■ **Task requirements**
The data below contains pictures, which are to be skipped; the lines starting at the line with "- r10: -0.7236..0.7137" and ending at the line with "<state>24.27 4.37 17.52" are to be output exactly, both ends included.

■ **Data to process**
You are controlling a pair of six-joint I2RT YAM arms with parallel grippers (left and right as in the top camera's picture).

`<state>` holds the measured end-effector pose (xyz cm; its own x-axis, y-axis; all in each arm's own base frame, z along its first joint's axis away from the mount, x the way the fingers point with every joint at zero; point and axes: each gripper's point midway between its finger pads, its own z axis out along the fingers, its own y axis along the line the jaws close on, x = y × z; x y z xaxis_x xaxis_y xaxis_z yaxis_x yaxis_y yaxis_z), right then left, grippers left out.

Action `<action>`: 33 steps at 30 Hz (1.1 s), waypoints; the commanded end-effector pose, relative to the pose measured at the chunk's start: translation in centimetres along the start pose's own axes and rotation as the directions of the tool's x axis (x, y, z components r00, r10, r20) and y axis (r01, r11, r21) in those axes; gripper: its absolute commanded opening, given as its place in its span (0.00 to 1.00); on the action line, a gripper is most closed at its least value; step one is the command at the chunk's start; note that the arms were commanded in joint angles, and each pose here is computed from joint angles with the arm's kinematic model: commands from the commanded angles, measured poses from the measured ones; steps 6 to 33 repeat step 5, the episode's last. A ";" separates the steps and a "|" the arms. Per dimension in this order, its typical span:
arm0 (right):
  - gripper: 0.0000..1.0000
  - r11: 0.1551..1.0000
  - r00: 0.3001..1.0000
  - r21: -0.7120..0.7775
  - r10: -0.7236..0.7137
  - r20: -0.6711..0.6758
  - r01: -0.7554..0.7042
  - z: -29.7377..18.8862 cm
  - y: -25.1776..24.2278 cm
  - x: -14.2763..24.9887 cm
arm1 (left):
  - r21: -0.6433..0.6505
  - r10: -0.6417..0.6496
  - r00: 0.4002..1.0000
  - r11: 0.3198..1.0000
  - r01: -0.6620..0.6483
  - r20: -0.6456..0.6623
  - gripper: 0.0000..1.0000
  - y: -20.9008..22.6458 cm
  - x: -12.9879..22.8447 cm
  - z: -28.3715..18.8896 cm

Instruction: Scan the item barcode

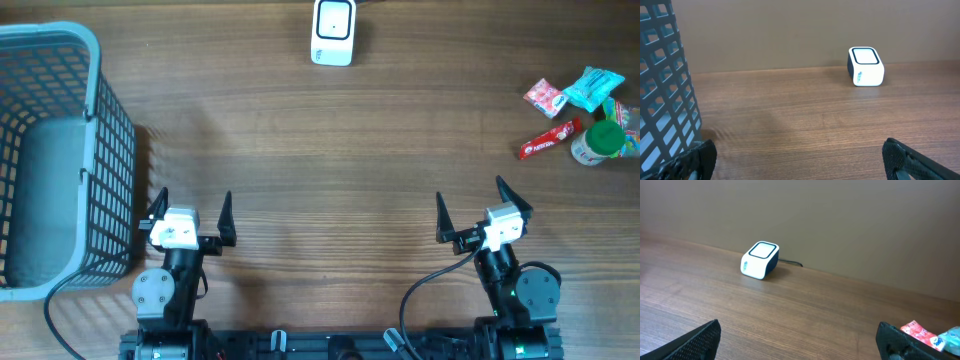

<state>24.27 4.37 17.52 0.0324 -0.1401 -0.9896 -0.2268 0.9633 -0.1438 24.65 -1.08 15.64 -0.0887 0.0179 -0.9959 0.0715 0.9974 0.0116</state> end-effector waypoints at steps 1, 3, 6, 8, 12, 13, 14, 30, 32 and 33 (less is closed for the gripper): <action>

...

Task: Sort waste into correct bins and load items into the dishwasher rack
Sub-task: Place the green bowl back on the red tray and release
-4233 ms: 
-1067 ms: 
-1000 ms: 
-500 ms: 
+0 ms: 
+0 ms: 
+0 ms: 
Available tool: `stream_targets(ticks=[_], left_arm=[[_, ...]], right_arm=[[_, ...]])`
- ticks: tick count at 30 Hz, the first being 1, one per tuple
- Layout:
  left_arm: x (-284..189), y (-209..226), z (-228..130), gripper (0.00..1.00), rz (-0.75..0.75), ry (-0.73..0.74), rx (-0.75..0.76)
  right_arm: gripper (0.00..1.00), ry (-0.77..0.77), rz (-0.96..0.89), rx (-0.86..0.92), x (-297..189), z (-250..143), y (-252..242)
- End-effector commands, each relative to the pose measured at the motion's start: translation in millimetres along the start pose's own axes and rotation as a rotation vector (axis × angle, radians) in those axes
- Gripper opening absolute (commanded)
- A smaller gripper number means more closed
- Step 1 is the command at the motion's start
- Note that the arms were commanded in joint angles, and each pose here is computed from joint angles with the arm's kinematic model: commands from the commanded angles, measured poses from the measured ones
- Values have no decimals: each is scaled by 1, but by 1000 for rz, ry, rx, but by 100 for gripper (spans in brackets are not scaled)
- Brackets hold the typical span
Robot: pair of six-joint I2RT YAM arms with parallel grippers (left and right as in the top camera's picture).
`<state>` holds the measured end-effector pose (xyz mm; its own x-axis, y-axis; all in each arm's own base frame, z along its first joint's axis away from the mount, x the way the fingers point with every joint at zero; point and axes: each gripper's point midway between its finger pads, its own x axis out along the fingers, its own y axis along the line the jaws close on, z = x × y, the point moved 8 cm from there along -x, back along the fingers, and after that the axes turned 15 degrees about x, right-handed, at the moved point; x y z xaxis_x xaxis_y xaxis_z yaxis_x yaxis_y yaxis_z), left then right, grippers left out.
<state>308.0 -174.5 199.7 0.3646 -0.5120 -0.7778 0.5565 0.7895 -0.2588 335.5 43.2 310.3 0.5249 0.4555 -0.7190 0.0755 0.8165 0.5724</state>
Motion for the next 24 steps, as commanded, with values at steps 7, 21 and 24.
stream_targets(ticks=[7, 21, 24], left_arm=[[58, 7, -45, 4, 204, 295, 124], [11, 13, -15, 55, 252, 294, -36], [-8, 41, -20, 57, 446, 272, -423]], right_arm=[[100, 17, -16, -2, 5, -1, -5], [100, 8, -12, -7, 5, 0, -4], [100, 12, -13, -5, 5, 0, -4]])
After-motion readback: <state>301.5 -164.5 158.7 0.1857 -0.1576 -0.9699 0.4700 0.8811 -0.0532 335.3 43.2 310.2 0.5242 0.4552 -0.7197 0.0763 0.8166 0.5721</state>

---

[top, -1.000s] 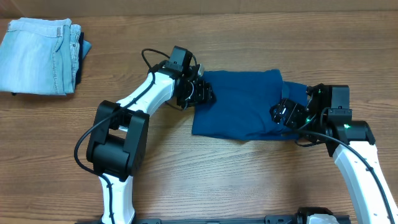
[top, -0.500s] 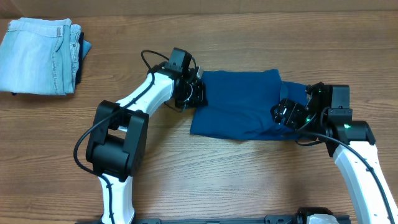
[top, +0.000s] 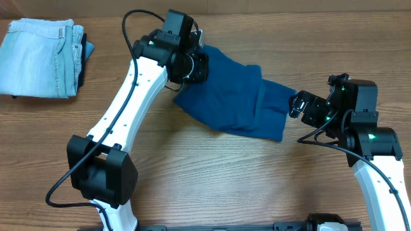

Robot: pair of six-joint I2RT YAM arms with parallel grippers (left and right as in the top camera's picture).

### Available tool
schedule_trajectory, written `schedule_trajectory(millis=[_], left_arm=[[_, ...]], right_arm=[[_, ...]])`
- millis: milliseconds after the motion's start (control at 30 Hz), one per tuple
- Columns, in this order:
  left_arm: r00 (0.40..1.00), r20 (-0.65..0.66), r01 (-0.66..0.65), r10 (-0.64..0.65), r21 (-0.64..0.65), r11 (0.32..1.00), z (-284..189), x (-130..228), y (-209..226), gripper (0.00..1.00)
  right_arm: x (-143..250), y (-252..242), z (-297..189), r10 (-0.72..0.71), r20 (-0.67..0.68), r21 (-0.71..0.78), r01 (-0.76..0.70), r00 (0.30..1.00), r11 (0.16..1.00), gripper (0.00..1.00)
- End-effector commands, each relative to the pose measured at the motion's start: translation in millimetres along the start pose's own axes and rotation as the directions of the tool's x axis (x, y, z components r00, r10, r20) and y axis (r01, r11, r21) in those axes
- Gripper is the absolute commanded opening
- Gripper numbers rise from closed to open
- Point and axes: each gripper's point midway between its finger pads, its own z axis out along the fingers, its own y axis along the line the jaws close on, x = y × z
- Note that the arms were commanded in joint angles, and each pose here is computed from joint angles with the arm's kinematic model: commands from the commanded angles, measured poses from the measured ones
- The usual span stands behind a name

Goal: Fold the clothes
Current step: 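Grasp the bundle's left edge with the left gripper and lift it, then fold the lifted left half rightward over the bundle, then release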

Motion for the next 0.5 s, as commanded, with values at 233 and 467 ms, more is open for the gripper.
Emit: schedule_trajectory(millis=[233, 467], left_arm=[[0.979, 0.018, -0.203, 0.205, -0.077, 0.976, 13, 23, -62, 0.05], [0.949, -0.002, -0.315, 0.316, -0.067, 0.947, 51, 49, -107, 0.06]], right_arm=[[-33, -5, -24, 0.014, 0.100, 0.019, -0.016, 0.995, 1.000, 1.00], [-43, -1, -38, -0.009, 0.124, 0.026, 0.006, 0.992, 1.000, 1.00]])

■ **Finished task**
  - r10: -0.7236..0.7137
  - r20: -0.6711..0.6758
  - r01: -0.7554..0.7042
  - z: -29.7377..18.8862 cm
  - y: -25.1776..24.2278 cm
  - x: -14.2763..24.9887 cm
arm1 (left):
  - r21: -0.6433..0.6505
  - r10: -0.6417..0.6496
  - r00: 0.4002..1.0000
  - r11: 0.3198..1.0000
  - r01: -0.6620..0.6483
  - r20: -0.6456..0.6623
  - gripper: 0.0000..1.0000
  - y: -20.9008..22.6458 cm
  - x: -12.9879..22.8447 cm
  - z: -28.3715..18.8896 cm

Instruction: Scan the item barcode


<state>24.27 4.37 17.52 0.0324 -0.1401 -0.9896 -0.2268 0.9633 -0.1438 24.65 -1.08 15.64 -0.0887 0.0179 -0.9959 0.0715 0.9974 0.0116</state> end-effector waypoints at steps 1, 3, 6, 8, 12, 13, 14, 30, 32 and 33 (less is closed for the gripper): <action>

The exercise is finished and nothing remains.